His expression shifts from open and willing to hesitant in a matter of seconds. I guess I read him wrong. “Why do you need a gun, Sebastian?”
“Because when you find whatever rock my cousin and Beau are hiding under, I’m going to drag them out by their feet and put a bullet in each of their heads.”
It should feel odd, swearing an oath to take two lives while I pray that two others will be saved, but it doesn’t. It only feels right. It only feels like the solution to a problem I should have taken care of a long time ago. It only feels like the beginning of penance that I’ll be paying to Nadia for the rest of my life.
“Sebastian?”
All thoughts of my lethal promise and the disturbed look on Russ’ face cease to matter when I hear Chantel’s voice behind me. I rush over to her, desperate for information, for knowledge that won’t change Vince and Beau’s fate, but will change mine.
“How is she? Is she okay?”
To my absolute joy, Chantel nods. “She’s doing great. All of her scans are clear. We just got her settled in her room, and she’s sleeping, but I know you want to be back there with her.”
She starts to walk down the hall, and I follow, eager to lay eyes on Nadia, to see her face and hear her voice. We’re standing outside the door when Chantel pauses and places a hand on my forearm.
“I have to warn you, there’s a lot of bruising and her lip is pretty badly swollen.”
I bite the inside of my cheek to keep the scream building in my throat from piercing the quiet in the hallway. “I understand.”

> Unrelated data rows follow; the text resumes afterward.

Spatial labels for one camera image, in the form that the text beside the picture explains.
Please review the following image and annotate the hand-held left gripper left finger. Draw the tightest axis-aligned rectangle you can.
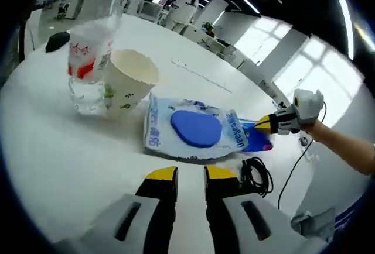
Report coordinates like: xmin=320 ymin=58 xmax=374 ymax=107
xmin=87 ymin=166 xmax=179 ymax=254

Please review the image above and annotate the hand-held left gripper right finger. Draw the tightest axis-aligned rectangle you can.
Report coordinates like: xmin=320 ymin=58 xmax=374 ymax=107
xmin=203 ymin=164 xmax=306 ymax=254

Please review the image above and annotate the small blue tissue packet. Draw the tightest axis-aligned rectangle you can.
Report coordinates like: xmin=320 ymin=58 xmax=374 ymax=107
xmin=240 ymin=119 xmax=275 ymax=153

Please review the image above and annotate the wet wipes pack blue lid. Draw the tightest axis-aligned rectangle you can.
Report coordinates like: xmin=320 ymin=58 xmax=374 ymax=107
xmin=142 ymin=92 xmax=250 ymax=160

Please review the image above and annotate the white paper cup green print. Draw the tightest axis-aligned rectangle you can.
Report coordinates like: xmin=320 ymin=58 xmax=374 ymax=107
xmin=102 ymin=49 xmax=161 ymax=119

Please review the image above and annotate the clear plastic water bottle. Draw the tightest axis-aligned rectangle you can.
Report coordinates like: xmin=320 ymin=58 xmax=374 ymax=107
xmin=67 ymin=0 xmax=133 ymax=116

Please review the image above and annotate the large window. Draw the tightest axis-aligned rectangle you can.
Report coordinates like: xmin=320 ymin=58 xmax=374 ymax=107
xmin=271 ymin=35 xmax=364 ymax=129
xmin=233 ymin=16 xmax=291 ymax=59

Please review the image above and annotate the grey mesh office chair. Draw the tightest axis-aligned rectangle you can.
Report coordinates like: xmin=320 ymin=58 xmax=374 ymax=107
xmin=289 ymin=206 xmax=337 ymax=239

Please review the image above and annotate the potted green plant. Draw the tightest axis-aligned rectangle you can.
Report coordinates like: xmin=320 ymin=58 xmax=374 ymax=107
xmin=201 ymin=21 xmax=217 ymax=36

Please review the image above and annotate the black pouch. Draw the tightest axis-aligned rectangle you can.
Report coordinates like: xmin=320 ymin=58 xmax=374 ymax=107
xmin=45 ymin=31 xmax=71 ymax=53

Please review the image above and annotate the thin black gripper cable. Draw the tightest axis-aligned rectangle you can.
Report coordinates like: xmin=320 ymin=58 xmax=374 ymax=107
xmin=277 ymin=136 xmax=315 ymax=208

The courage to ask about the baby eludes me, and it takes me a second to realize that I don’t ask because I don’t want to know. In just a moment, I’ll walk into this hospital room and Nadia’s face with tell me everything, her eyes will tell me what we’ve lost, her lips will utter words that are laced with blame. But right now, outside in the hallway, I can imagine that there are two miracles waiting for me on the other side of this door, not one who might hate me, who might send me away the second she sees me.
“Ready?” Chantel asks, her long fingers gripping the handle on the door.